For these applications, the instantaneous mixing model may be appropriate because the propagation delays are negligible. However, in real environments substantial time-delays may occur and an architecture and algorithm is needed to account for the mixing of time-delayed sources and convolved sources. The multichannel blind source separation problem has been addressed by Yellin and Weinstein (1994) and Ngyuen and Jutten (1995) and others based on $4^{th}$-order cumulants criteria. An extension to time-delays and convolved sources from the infomax viewpoint using a feedback architecture has been developed by Torkkola (1996). Lee, Bell and Lambert (1997) have extended the blind source separation problem to a full feedback system and a full feedforward system. The feedforward architecture allows the inversion of non-minimum phase systems. In addition, the rules are extended using polynomial filter matrix algebra in the frequency domain (Lambert, 1996). The proposed method can successfully separate voices and music recorded in a real environment. Lee, Bell and Orglmeister (1997) show that the recognition rate of an automatic speech recognition system is increased after separating the speech signals.

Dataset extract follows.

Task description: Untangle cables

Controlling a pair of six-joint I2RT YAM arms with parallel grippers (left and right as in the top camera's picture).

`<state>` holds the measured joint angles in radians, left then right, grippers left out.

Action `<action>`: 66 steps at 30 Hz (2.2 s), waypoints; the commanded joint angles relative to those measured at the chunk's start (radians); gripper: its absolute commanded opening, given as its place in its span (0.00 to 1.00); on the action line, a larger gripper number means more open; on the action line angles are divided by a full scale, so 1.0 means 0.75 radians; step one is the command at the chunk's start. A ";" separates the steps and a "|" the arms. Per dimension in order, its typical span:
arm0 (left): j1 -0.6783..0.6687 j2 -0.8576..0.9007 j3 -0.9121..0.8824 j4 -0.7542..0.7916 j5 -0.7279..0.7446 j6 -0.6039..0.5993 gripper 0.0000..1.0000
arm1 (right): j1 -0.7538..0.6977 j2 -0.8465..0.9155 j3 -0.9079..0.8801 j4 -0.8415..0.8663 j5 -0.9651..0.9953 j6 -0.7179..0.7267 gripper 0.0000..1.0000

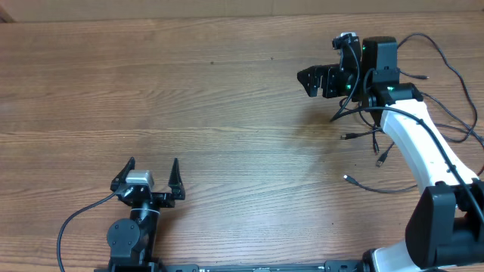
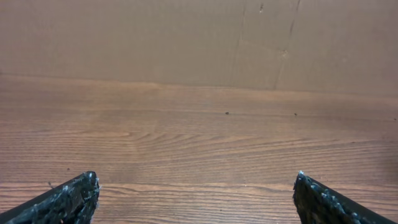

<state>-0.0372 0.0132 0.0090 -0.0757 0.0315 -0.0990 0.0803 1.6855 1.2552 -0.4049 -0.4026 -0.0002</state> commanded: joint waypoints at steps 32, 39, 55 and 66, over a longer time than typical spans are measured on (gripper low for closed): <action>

Since ICA is restricted and relies on several assumptions researchers have started to tackle a few limitations of ICA. One obvious but non-trivial extension is the nonlinear mixing model. In (Hermann and Yang, 1996; Lin and Cowan, 1997; Pajunen, 1997) nonlinear components are extracted using self-organizing-feature-maps (SOFM). Other researchers (Burel, 1992; Lee, Koehler and Orglmeister, 1997; Taleb and Jutten, 1997; Yang, Amari and Cichocki, 1997) have used a more direct extension to the previously presented ICA models. They include certain flexible nonlinearities in the mixing model and the goal is to invert the linear mixing matrix as well as the nonlinear mixing. Other limitations such as the under-determined problem in ICA, i.e. having less sensors than sources and noise models in the ICA formulation are subject to current research efforts.

ICA is a fairly new and a generally applicable method to several challenges in signal processing. It reveals a diversity of theoretical questions and opens a variety of potential applications. Successful results in EEG, fMRI, speech recognition and face recognition systems indicate the power and optimistic hope in the new paradigm.